Well done Wallowed ,good luck today.Agree re teaching - thurso - (I'm a psych. nurse,similar stuff)
jwn ,I love the idea of that whole beatnik look,sounds fab.
Am still managing not to drink,but finding the "is that it?" feeling at 6pm v difficult.Eating cake will not help with weight.Thinking I may allow myself to have a can of 2% beer on Saturday night,but no more than that.
Love not having hangovers,but unsure quite what to do with my emerging clearer head.
I have been off sick for a few weeks,getting back onto antidepressants and starting therapy .Am aiming to return to work the week after next as I am due on a course that week.I tend to ruminate,over-think and guilt trip myself about everything.A few weeks ago,I was lacking in energy and struggling with negative thoughts - trying to keep up a good front for the dc,but being bad tempered and lacking sense of humour.
My drinking was respite.Cheered me up and took me out of myself.

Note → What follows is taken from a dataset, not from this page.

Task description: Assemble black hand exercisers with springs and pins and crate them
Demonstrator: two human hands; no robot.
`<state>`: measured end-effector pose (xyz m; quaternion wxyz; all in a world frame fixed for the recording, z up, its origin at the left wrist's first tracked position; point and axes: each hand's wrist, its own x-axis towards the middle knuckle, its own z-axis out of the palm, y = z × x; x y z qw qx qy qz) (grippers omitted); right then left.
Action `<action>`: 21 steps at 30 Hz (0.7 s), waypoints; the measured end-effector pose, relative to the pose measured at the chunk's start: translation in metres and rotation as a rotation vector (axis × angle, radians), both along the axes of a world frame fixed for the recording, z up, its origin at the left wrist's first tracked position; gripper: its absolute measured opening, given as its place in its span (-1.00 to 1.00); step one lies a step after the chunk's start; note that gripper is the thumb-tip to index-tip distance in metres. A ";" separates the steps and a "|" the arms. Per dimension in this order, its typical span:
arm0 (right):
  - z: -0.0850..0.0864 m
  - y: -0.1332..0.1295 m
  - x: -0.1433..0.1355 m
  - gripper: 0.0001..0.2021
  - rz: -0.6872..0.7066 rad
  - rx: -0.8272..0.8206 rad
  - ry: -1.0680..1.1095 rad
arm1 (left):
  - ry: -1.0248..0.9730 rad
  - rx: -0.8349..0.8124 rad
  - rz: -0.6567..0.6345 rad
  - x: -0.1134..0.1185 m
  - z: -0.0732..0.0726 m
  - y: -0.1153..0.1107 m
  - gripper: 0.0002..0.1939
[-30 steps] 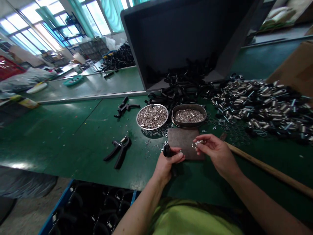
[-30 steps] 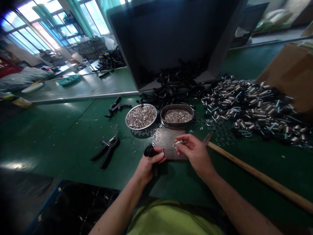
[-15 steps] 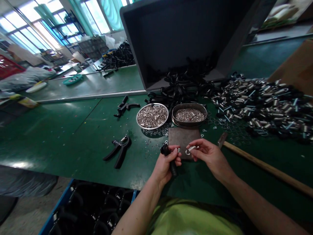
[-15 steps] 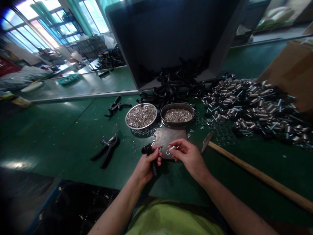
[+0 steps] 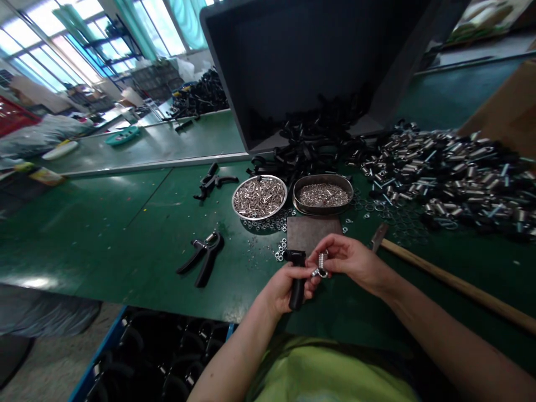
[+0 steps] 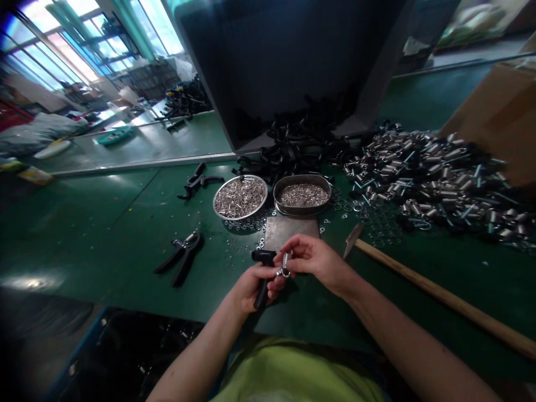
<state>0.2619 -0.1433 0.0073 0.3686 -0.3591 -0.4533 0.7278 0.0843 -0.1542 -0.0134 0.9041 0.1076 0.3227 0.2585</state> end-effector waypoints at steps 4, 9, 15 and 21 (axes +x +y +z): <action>-0.001 0.002 0.000 -0.76 0.139 -0.039 0.061 | 0.005 0.143 -0.127 -0.002 0.001 0.000 -0.71; 0.002 0.002 -0.001 -0.76 0.177 -0.026 0.065 | 0.000 0.197 -0.219 -0.002 -0.002 -0.001 -0.63; 0.014 0.002 0.005 -0.74 -0.238 0.204 -0.172 | 0.220 0.358 -0.043 0.005 -0.007 -0.005 -0.60; 0.019 -0.001 0.012 -0.72 -0.456 0.328 -0.298 | 0.318 0.314 0.223 0.014 0.004 -0.005 -0.60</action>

Although not allowing antidepressants to work,or for me to confront feelings and deal with them.
I want to be able to enjoy a drink on a weekend - maybe not every weekend - and on holidays and stuff,but not to be counting the hours until 6pm or looking for excuses to start earlier.Or grabbing any chance to start at 11am on a day off.Or thinking it's normal to feel like shit every morning,and like death on a Sunday until,um,11 am.
Today,I have a clear head and have walked the younger dc to school,baby to nursery and walked dog 2 miles.Now feeling guilty at all the things I'm not doing round the house.Want to lounge about on MN/reading all day until school finishes.Feel that would be lazy and dreadful.
No idea how I will face going back to work.